To do:
Copy every line of the data that includes the string "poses".

Excerpted records:
======

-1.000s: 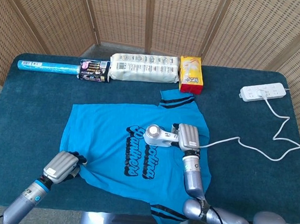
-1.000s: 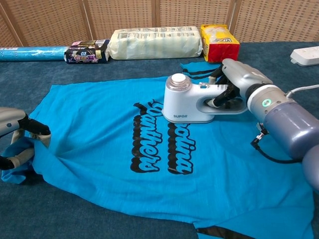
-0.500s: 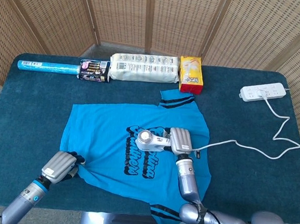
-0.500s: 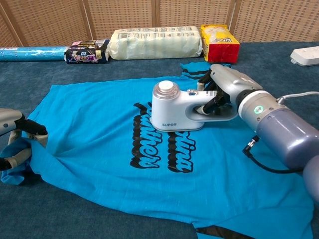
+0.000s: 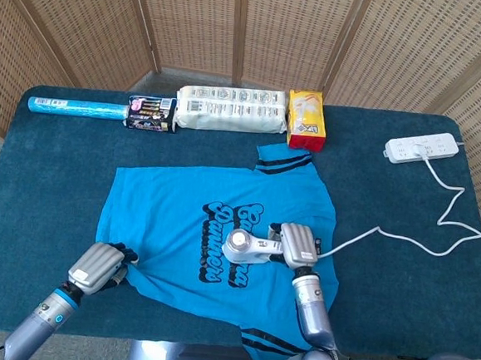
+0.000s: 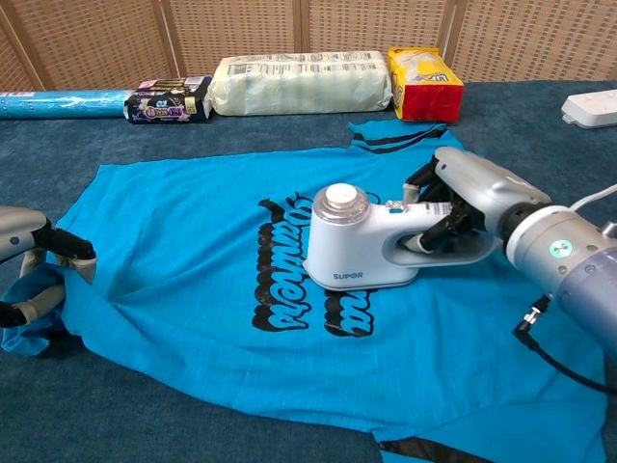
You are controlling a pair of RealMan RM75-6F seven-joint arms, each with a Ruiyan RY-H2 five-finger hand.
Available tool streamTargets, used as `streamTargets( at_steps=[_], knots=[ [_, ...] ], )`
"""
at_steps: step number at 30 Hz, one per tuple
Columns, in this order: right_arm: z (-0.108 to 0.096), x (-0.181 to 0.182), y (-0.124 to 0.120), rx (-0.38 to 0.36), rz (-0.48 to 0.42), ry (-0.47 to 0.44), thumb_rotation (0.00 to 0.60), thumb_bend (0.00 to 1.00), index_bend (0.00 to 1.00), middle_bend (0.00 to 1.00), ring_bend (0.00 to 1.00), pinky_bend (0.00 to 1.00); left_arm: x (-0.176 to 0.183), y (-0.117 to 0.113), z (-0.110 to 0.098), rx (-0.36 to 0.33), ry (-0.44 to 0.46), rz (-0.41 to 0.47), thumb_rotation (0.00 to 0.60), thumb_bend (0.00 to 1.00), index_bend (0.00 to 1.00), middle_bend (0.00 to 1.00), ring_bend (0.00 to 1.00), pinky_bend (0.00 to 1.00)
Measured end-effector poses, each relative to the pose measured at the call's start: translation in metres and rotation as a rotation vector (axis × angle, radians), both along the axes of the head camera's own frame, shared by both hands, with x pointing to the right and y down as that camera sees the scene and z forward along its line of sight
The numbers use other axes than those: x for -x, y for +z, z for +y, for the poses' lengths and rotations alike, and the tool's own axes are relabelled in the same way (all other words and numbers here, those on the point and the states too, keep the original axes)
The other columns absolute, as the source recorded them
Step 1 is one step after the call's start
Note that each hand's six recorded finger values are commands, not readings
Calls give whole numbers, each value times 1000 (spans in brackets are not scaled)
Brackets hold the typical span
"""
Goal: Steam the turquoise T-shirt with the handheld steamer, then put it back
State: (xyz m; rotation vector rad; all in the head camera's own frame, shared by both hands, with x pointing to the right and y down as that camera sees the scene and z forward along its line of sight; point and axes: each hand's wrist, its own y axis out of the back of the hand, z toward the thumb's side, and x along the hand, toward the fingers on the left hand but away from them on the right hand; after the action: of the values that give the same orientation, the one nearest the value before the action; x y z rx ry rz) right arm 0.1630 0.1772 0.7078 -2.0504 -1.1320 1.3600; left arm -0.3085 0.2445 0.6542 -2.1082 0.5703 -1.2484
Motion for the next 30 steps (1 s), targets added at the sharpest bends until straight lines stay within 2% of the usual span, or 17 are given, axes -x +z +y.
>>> streamTargets(
  at_steps=[6, 12, 30],
  knots=[
    [12, -7, -1, 17, -8, 0, 600, 332, 764, 771, 800, 733, 2, 0, 0, 1, 2, -9, 600, 542, 564, 548, 453, 559],
    [11, -11, 4, 19, -10, 10, 600, 332, 764, 770, 797, 720, 1, 0, 1, 4, 7, -7, 600, 543, 563, 548, 453, 559],
    [-30, -11, 19, -40, 61, 7, 600, 332, 764, 770, 797, 714, 5, 1, 2, 9, -5, -19, 600, 542, 564, 548, 453, 559]
  ],
)
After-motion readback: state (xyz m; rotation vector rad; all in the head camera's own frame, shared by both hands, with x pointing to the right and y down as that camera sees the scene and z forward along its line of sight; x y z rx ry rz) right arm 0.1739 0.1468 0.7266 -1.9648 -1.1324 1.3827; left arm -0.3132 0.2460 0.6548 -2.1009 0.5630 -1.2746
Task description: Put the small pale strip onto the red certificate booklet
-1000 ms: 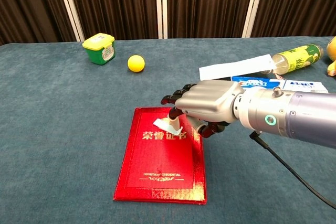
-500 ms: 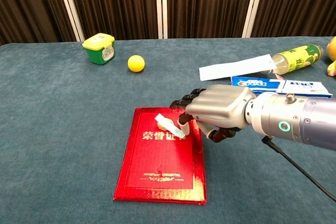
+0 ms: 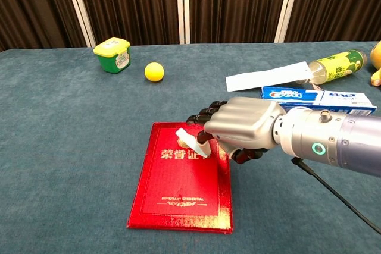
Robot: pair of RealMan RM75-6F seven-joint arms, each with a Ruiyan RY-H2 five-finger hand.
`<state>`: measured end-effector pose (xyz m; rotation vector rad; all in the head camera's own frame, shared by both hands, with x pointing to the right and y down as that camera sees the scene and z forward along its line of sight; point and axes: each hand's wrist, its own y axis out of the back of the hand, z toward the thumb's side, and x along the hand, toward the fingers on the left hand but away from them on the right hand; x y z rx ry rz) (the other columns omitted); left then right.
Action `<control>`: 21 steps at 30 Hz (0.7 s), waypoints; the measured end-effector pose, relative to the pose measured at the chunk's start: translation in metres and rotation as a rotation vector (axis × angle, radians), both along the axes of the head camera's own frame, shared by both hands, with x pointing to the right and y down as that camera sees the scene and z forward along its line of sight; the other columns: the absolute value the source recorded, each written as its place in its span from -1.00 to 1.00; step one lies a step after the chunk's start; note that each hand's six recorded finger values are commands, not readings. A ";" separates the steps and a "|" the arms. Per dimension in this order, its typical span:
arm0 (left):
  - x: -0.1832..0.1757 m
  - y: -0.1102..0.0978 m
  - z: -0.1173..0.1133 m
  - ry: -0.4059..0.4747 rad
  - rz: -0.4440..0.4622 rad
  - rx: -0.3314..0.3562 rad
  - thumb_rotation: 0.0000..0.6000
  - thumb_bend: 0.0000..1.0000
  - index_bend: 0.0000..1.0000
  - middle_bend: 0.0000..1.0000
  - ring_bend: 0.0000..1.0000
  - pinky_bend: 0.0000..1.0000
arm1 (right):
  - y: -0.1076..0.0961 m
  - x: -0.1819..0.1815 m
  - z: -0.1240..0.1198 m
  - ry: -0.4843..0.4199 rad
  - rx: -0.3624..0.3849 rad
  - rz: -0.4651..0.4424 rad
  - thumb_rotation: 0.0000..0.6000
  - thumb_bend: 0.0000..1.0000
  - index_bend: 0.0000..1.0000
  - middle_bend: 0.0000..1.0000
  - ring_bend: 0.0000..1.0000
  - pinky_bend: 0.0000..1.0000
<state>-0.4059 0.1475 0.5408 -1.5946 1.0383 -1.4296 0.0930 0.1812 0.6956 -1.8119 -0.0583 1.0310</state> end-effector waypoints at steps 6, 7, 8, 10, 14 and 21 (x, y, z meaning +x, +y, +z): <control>0.000 0.000 0.000 0.002 -0.001 0.000 1.00 -1.00 -1.00 -1.00 -1.00 -1.00 | -0.002 -0.003 -0.002 -0.004 0.012 0.001 1.00 0.87 -0.24 -1.00 -1.00 -1.00; 0.000 0.000 0.000 0.003 -0.001 -0.001 1.00 -1.00 -1.00 -1.00 -1.00 -1.00 | -0.002 -0.004 -0.003 -0.005 0.014 0.001 1.00 0.87 -0.24 -1.00 -1.00 -1.00; 0.000 0.000 0.000 0.004 -0.001 -0.002 1.00 -1.00 -1.00 -1.00 -1.00 -1.00 | -0.002 -0.004 -0.003 -0.005 0.016 0.000 1.00 0.87 -0.24 -1.00 -1.00 -1.00; 0.000 0.000 0.000 0.004 0.000 -0.001 1.00 -1.00 -1.00 -1.00 -1.00 -1.00 | -0.003 -0.004 -0.003 -0.003 0.017 -0.001 1.00 0.87 -0.24 -1.00 -1.00 -1.00; 0.000 0.000 -0.001 0.006 0.000 -0.001 1.00 -1.00 -1.00 -1.00 -1.00 -1.00 | -0.001 -0.003 -0.002 0.005 0.016 -0.007 1.00 0.87 -0.23 -1.00 -1.00 -1.00; 0.000 0.000 -0.001 0.010 0.000 -0.001 1.00 -1.00 -1.00 -1.00 -1.00 -1.00 | 0.001 -0.004 0.002 0.020 0.020 -0.016 1.00 0.87 -0.23 -1.00 -1.00 -1.00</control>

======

Problem solution:
Measured end-effector poses, each relative to the pose measured at the call's start: translation in metres and rotation as a rotation vector (axis × angle, radians), both along the axes of the head camera's own frame, shared by both hands, with x pointing to the right and y down as that camera sees the scene and z forward along its line of sight
The numbers use other axes than those: x for -x, y for +z, z for +y, for the poses' lengths and rotations alike, and the tool's own axes are relabelled in the same way (all other words and numbers here, those on the point and the states too, keep the original axes)

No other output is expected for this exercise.